The National Development Planning Commission (NDPC), has launched a long-term national development perspective framework aimed at improving the living standards of Ghanaians and attaining an upper middle-income status by 2057.
The framework, titled, “Vision 2057” intends to address critical drivers of transformation, including achieving and sustaining macro-economic stability.
The framework also has an objective of fostering an enabling attitudinal culture for sustainable social cohesion, peace, and security.
Additionally, it intends to improve effective and efficient public service, institutional strengthening, human capital development, science, technology, innovation, land reforms, sustainable infrastructural development, and transitioning towards clean, affordable, and sustainable energy.
Nana Susubiribi Krobea Asante, Chairman, Committee of Experts for the 1992 Constitution, launched the document on behalf of the NDPC in Accra.
He urged stakeholder groups, including political actors, to come together to work towards the successful implementation of the development framework.
“A multi-party approach is imperative for the achievement of long-term goals and even medium-term development programmes,”he said.

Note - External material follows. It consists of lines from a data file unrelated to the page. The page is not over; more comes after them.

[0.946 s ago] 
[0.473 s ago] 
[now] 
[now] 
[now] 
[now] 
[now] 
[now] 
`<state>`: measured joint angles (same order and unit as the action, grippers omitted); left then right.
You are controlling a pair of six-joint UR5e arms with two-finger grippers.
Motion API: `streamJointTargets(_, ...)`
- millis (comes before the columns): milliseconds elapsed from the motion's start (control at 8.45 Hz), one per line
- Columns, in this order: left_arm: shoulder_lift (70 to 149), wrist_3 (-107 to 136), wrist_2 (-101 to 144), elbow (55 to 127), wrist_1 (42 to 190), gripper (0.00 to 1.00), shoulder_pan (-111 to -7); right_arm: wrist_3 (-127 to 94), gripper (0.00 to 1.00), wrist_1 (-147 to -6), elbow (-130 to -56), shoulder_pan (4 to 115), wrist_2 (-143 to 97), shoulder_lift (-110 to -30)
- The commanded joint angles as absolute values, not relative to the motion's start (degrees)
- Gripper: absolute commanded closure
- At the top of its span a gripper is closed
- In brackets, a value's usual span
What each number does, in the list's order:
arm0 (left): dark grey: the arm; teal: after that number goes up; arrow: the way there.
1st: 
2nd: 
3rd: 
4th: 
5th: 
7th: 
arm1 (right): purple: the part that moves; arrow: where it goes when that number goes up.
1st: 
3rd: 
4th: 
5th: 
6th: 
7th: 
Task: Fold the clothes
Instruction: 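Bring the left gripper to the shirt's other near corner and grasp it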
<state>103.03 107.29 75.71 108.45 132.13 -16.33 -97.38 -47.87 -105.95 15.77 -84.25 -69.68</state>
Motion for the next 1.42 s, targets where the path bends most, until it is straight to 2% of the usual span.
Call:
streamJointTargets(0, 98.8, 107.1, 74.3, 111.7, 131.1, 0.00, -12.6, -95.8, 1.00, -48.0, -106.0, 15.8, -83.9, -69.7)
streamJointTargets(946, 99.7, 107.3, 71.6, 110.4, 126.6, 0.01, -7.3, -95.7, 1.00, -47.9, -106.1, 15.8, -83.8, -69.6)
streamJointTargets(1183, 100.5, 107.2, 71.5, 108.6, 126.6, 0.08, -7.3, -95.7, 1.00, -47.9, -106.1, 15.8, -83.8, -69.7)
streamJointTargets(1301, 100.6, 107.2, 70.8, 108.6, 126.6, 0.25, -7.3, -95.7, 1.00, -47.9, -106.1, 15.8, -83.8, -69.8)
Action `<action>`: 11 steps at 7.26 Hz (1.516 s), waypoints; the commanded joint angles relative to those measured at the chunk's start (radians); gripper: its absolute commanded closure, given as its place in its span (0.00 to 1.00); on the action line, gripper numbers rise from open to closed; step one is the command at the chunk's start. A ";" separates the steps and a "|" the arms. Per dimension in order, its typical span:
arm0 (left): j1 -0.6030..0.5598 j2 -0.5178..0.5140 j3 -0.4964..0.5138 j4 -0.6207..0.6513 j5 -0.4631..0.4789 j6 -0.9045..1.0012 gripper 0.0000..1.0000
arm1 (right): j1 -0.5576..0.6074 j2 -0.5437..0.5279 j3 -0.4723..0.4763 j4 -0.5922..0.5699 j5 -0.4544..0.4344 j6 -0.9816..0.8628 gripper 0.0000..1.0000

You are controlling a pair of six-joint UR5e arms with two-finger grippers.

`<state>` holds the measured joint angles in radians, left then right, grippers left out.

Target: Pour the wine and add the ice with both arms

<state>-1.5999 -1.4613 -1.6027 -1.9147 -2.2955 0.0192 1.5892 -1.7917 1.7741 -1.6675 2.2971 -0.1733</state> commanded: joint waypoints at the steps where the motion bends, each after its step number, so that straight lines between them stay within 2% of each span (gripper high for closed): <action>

He envisaged the multi-party democratic system and the lack of stable institutional framework for long term development plan as threats to the implementation of Vision 2057.
This, he observed ,was as a result of the constant change of government in election cycles and substantive administrative change.
“Under our brand of multi-party politics where competitive manifestos are dominant and policies and programmes initiated in one administration are abandoned by another, long-term development goals may be elusive.
“Ultimately, appropriate constitutional amendments might have to be made to ensure a stable development planning regime, which would not permit deviation,” he said.
The process of preparing the framework entailed a review and synthesis of development strategy documents including the draft of the long-term National Development Plan (2018 -2057), commonly referred to as 40-Year Plan, Ghana100, Ghana’s Vision 2020 and the First Step (1996) of the Vision.
It also consists of the coordinated Programme of Economic and Social Development Policies (2021-2025), the Ghana Beyond Aid Charter and Strategy document,and other relevant documents.
Prof George Gyan-Baffour, Chairman, NDPC, indicated that various stakeholder consultations were held for review and validation, including engagements with selected Civil Society organisations, professional bodies and associations.
“In addition, a National Development Summit was organised to solicit inputs. Some political parties were also consulted,”he said.
He said the Commission had come to the conclusion that rigid plans, prescribing projects, programmes, and actions would not survive under the current political dispensation.
“In that case, if the Commission decides to prescribe those things, then there is always a conflict between what we have described and prescribed and what the parties in power intend to do so,” he said.
Mr Mohammed Alhassan Damba, former president of the Ghana Institute of Planning, charged the NDPC to break down and disseminate the framework for the understanding of every Ghanaian so as to get the buy-in of all citizens into the vision.